(Required action):
When you reach the line containing "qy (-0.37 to" in the data below, begin returning lines exactly as written, and stop once the line containing "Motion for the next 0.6" has been returned.

(Information supplied):
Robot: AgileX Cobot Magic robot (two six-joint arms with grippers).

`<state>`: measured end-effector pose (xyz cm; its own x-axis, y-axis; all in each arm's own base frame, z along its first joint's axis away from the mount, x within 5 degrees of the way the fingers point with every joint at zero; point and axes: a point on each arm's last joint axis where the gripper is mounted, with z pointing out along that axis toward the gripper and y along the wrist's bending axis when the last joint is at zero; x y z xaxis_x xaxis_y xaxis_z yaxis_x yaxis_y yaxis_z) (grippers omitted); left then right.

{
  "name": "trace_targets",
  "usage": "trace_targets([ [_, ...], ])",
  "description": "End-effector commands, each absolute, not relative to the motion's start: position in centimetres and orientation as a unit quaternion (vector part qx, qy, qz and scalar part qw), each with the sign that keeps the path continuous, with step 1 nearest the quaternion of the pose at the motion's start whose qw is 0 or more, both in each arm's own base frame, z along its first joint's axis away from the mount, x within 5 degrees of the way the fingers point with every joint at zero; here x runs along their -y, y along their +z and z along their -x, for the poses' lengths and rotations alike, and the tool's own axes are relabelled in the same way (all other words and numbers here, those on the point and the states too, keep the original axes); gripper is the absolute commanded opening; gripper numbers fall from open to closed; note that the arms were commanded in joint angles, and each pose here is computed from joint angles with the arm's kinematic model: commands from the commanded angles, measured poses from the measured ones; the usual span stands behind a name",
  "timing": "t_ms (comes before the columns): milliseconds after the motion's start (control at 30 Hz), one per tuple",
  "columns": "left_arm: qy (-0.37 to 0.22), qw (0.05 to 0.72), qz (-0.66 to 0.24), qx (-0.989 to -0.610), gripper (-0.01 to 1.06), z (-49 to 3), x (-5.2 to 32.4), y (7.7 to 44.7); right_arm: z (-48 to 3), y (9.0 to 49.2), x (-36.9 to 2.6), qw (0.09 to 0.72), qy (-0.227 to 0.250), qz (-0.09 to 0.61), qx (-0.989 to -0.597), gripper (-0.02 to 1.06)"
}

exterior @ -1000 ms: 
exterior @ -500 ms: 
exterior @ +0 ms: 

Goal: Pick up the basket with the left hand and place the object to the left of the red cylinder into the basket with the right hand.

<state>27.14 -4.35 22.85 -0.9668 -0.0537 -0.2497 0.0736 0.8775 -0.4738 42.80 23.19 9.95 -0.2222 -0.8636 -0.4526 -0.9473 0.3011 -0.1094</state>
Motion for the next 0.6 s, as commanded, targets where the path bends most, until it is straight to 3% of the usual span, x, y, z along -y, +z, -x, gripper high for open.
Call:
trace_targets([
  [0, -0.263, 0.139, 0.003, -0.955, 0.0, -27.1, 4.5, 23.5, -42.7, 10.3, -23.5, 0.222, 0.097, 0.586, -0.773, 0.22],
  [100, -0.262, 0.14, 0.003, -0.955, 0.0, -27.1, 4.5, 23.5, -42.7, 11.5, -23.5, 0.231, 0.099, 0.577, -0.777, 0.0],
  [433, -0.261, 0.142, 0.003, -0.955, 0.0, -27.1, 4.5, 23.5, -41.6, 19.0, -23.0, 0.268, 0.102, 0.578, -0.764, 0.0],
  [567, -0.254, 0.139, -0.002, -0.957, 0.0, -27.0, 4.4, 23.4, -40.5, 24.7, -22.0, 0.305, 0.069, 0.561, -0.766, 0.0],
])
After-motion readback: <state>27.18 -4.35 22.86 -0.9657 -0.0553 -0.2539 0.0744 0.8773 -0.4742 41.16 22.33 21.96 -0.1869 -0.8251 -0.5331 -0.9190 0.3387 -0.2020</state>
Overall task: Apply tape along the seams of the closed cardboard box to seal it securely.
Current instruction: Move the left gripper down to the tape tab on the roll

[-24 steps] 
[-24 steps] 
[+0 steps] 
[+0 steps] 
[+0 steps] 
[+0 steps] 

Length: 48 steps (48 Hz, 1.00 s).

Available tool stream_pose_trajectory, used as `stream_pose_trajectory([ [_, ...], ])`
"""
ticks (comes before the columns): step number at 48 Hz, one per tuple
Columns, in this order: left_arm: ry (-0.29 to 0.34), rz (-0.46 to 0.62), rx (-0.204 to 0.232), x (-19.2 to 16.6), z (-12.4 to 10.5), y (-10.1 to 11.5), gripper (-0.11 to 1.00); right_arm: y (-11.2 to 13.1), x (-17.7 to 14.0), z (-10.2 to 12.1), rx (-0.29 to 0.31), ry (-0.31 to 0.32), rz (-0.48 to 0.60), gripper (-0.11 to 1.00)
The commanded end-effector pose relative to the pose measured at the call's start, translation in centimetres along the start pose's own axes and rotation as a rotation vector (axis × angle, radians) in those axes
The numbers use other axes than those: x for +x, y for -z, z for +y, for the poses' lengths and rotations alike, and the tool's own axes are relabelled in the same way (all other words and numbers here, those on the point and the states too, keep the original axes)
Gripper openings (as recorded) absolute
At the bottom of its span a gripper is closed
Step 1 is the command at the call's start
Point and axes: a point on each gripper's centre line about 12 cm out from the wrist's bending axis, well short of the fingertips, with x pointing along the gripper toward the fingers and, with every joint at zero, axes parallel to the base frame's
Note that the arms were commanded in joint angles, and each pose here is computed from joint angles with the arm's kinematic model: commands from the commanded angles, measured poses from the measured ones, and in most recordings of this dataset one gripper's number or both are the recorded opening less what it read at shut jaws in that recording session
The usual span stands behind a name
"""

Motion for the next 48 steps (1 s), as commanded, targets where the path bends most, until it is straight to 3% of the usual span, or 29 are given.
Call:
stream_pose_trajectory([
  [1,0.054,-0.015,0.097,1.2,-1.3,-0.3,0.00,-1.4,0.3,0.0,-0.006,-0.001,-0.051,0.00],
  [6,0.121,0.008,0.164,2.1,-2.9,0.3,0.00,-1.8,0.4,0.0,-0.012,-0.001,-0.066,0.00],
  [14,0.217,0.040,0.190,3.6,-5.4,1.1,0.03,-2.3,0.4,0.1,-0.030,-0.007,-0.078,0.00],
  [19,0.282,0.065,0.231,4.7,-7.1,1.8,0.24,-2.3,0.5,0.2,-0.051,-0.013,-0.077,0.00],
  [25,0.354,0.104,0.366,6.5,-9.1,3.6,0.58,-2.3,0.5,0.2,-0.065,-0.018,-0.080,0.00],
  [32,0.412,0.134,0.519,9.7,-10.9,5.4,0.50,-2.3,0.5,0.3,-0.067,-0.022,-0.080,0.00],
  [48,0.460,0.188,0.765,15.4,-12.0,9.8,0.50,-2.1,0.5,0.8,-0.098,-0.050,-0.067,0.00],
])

(Task output):
  "columns": "left_arm: qy (-0.37 to 0.22), qw (0.05 to 0.72), qz (-0.66 to 0.24), qx (-0.989 to -0.610), gripper (-0.01 to 1.06), z (-49 to 3), x (-5.2 to 32.4), y (7.7 to 44.7); right_arm: z (-48 to 3), y (9.0 to 49.2), x (-36.9 to 2.6), qw (0.09 to 0.72), qy (-0.227 to 0.250), qz (-0.09 to 0.61), qx (-0.989 to -0.597), gripper (-0.02 to 1.06)"
}

exterior @ -1000 ms: 
exterior @ -500 ms: 
exterior @ +0 ms: 

Goal: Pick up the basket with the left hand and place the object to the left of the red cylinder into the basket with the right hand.

<state>27.14 -4.35 22.85 -0.9668 -0.0537 -0.2497 0.0736 0.8775 -0.4738 42.80 23.19 9.95 -0.2222 -0.8636 -0.4526 -0.9473 0.3011 -0.1094</state>
Motion for the next 0.6 s, as commanded, targets where the path bends most, until it is straight to 3% of the usual span, x, y, z along -y, +z, -x, gripper high for open.

What the exercise asked for is now done.